There are a range of systems specifically designed to support higher education administration, but many smaller institutions find them beyond their budget. The White Rose College of the Arts & Humanities (WRoCAH) has found Google Apps a suitable free alternative, as Caryn Douglas explains.
The new Arts and Humanities Research Council-funded doctoral training colleges, of which WRoCAH is one, operate on something of an administrative shoestring. The majority of funding quite rightly goes to supporting the research and training of our 250+ funded PhD students at Leeds, Sheffield and York.
So how do you deliver simple and responsive systems that enhance students’ experiences while making life easier for administrative and academic staff? WRoCAH picked Google Apps. Why? Quite simply because registering the www.wrocah.ac.uk domain with Google Apps for Education was free and allowed a very small non-technical team to manage complicated application and funding-related workflows.
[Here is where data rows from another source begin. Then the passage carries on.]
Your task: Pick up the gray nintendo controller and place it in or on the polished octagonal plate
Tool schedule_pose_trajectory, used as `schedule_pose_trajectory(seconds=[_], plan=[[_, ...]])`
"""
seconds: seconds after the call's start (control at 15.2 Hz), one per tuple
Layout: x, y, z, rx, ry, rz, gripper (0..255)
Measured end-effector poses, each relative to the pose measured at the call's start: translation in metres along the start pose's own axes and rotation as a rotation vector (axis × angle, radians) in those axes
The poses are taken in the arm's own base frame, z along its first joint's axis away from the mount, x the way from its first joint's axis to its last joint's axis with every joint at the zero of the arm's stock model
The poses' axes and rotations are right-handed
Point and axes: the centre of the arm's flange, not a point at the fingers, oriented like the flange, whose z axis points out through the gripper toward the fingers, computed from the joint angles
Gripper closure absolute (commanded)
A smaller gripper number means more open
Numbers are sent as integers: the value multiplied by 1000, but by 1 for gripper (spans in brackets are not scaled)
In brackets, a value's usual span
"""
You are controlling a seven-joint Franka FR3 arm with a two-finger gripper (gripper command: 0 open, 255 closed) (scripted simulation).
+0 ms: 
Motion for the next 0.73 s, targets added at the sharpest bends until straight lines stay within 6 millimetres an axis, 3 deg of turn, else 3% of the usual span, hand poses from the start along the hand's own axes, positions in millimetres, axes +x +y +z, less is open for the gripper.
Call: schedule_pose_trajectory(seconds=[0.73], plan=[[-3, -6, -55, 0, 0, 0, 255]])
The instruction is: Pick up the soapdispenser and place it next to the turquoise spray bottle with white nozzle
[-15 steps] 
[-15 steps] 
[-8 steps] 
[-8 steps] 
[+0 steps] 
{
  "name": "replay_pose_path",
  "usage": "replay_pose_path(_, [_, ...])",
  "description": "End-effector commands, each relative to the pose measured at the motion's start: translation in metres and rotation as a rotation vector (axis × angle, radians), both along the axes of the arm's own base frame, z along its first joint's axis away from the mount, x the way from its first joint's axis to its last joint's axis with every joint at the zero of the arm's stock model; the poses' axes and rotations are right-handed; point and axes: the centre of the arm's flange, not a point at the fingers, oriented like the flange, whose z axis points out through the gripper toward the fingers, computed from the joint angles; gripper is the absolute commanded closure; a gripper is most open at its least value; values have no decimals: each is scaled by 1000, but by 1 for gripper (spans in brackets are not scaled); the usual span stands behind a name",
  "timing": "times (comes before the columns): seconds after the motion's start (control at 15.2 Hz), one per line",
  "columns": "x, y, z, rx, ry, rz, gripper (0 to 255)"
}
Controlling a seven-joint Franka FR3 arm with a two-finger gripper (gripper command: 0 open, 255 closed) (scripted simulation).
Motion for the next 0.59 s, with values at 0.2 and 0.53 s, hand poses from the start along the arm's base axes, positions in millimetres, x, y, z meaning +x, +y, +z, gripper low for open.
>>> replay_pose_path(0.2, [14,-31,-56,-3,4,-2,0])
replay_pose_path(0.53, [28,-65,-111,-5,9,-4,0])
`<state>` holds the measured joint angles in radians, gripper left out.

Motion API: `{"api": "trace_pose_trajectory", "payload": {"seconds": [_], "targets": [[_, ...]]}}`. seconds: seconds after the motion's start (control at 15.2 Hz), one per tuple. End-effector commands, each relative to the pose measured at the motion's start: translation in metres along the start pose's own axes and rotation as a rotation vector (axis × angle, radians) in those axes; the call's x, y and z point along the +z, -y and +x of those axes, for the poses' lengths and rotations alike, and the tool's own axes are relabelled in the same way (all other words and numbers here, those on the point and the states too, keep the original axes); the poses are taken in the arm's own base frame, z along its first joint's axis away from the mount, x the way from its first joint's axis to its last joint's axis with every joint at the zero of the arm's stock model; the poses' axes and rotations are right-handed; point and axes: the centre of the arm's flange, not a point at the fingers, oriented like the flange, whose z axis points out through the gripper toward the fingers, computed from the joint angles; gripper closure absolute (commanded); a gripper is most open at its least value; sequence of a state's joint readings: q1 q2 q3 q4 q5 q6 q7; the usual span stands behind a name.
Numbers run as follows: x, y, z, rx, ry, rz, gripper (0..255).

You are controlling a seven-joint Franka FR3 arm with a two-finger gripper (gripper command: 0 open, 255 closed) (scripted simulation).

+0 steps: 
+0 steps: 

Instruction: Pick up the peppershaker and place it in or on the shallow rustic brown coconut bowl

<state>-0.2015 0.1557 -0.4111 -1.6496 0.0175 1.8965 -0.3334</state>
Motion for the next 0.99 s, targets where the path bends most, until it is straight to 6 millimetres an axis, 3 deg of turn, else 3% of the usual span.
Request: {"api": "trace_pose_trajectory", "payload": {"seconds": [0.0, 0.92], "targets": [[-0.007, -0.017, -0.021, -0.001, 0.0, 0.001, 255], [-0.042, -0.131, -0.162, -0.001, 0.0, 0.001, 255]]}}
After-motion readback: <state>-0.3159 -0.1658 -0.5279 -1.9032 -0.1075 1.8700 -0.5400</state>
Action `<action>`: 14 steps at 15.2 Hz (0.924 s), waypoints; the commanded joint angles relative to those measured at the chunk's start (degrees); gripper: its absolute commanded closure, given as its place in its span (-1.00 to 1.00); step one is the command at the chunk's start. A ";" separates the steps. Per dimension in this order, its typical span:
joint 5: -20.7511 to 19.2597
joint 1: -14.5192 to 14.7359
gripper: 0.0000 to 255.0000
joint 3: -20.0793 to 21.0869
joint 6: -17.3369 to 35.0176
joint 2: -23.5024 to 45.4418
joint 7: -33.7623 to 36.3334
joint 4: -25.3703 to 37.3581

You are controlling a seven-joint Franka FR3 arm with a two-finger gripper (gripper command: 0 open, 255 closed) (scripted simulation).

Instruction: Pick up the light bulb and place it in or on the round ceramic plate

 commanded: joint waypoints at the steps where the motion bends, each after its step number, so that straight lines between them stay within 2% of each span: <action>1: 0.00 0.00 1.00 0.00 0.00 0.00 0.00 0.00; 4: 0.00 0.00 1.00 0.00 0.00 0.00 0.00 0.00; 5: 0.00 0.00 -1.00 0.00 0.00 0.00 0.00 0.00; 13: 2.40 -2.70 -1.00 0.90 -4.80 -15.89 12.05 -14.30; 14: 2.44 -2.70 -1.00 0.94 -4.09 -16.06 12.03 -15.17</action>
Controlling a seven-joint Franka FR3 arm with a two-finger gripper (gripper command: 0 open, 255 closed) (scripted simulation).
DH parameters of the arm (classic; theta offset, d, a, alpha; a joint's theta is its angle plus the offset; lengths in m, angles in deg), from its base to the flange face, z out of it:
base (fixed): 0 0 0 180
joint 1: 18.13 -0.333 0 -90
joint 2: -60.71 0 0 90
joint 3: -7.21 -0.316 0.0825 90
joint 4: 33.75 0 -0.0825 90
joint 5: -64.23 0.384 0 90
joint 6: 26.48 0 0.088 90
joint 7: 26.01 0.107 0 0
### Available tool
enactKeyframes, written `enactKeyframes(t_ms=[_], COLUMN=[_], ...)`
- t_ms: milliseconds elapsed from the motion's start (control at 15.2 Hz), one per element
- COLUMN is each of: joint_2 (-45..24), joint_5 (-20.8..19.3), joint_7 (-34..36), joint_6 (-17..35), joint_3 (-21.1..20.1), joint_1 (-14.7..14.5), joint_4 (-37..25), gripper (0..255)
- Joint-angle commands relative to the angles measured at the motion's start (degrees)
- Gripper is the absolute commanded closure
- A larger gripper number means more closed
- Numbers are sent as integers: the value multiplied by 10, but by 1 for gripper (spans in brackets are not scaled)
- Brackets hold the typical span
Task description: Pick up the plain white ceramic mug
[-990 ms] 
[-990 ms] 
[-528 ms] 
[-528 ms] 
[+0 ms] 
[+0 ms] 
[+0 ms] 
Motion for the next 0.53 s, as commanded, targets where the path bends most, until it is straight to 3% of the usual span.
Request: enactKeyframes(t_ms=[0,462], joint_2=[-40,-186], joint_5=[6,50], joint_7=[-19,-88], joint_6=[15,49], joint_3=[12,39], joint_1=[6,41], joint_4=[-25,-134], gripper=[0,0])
Applications for WRoCAH Studentships are made via an online form, with a Google workflow using the Autocrat add-on. Students are then emailed a copy of their application to confirm submission and next steps, while our copy is stored within an institution-specific folder.
We use Google Groups to manage secure access to applications for central administrators, schools and departments. Separate forms for school evaluations and independent reviews provide additional information that is automatically tied up with the individual original applications through simple spreadsheet queries using student IDs as unique references.
Once students are studying with us, we use a basic spreadsheet as a core ‘database’, reducing the need to ask students repeatedly for the same information when they make funding applications to internal award schemes. Applications are again matched to database information using ‘importrange’ and ‘index/match’ functions.
Automated, scheduled emailing keeps workflows moving and enables the WRoCAH office to keep a check on the stage of, for example, internal funding applications, provision of supporting statements from supervisors, awards made and progress towards the completion of tripartite agreements with external partner organisations.
All this information is not collected just for the sake of monitoring and reporting by the WRoCAH office. Data on awards made, deadlines for claiming and claims made, for example, are pulled into the WRoCAH intranet, using AwesomeTables, which is managed via a Google Site. Google Groups are used to control access to this information with different information visible to students and administrators to meet their different needs and concerns. AwesomeTables allows the presentation of filtered live data creating web pages that automatically update, requiring very little updating.
Do the systems work? Yes, they do. Do they require maintenance? Yes they do. Google’s array of tools and 3rd party apps are under regular development. Regular updates and improvements create an environment of change that keeps users on their toes. While this adds a dimension of complication, it does encourage users to review and update their workflows regularly, frequently offering opportunities to simplify them.
Why do we like doing things this way? Quite apart from the competitive price, it reflects the cutting edge world that our students operate within. Their task is to push the boundaries of knowledge in their areas of research.
Google Apps and the technology of 3rd party Apps are operating at the edge of current knowledge and design in the area of information management and data sharing. Together, they allow us to share information and collaborate easily with more than 250 students, 200 supervisors and 100 academic and administrative staff across three institutions, as well as partner organisations in 20 countries, providing a streamlined administrative service.